Worker resources are a great way to coordinate many different execution plans (beyond just access to local resources). Being able to do something similar at a global (i.e. cluster) level would be great too, e.g. access to shared external resources, like a db. I know that dask provides a semaphore that would allow for this, but being able to control this through a global resources interface would provide many benefits over a semaphore.
Benefits:
- task will not start executing unless it can acquire resource.
- with semaphore the task needs to start processing first. This means that a worker will be occupied with a task blocked by a semaphore. I’m sure there are ways around this to allow the worker to continue doing work, but this would involve more complexity. Additionally, when monitoring your run, you will see the task as processing, when it actually is blocked.
- easier configuration/coordination of global resources.

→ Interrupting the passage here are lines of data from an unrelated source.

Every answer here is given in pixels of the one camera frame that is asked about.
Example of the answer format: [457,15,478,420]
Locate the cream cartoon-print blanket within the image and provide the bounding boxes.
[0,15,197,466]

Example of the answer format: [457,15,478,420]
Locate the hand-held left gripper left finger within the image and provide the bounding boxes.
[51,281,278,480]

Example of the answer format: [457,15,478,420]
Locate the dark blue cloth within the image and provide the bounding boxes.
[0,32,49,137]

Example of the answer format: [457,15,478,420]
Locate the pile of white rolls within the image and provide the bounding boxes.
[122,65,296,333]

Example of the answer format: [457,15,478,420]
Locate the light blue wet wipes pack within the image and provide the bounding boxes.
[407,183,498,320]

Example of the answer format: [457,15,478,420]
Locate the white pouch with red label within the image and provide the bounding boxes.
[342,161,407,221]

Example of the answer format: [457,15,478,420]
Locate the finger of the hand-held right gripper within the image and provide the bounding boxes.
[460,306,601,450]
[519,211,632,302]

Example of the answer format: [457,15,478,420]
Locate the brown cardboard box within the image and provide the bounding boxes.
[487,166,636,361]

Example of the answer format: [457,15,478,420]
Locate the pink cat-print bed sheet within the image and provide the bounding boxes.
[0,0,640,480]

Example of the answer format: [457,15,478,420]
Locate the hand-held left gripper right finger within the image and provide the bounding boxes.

- these would be able to be defined at execution time, after the graph is already built. tasks don’t need to be aware of any coordination primitives.
Hi @dask-user,
Could you elaborate a bit with some code example of what you’d want to achieve? I’m not sure I understand what you mean by:
Hi, sure would be happy to elaborate (sorry not really a code sample, but hopefully this will clarify the point). Let’s consider the task graph from the “custom graph” page of the dask docs: Custom Graphs — Dask documentation
In this graph we have a set of N tasks that potentially read data from and write data to a file system (nfs). However, let’s say the nfs can only handle M concurrent connections, where M < N. There’s a couple different ways we can handle this currently.
-
semaphore - this requires that the task be parameterized on the semaphore. It also requires the task to begin execution before we can determine if it can access the resource or not
-
worker resources - we can start M workers with a worker resource such as NFS_ACCESS=1. Any tasks that require nfs access will be submitted with NFS_ACCESS=1. This way you will be limited to M nfs accessing tasks at a time. This is a decent option, but is suboptimal as it limits you to a predetermined subset of workers on your cluster. Let’s say all of those workers are occupied with other tasks, then during that time no nfs accessing tasks can run even though they are technically able to.
Global resources would give you the best of both worlds. Tasks don’t need to be parameterized on a coordination primitive (thus they can be defined just based on the logic they need to execute). They won’t start running until they can for sure access the resource they need. They can run on any worker in the cluster. And can be easily configured at execution time in interface that is similar to an existing one, and familiar to many.
See also:
Note that there aren’t plans to implement such a feature in the short term.
1 Like
Ah thanks, I had only searched this forum for related topics. GitHub issues slipped my mind. Will follow up on the conversation there.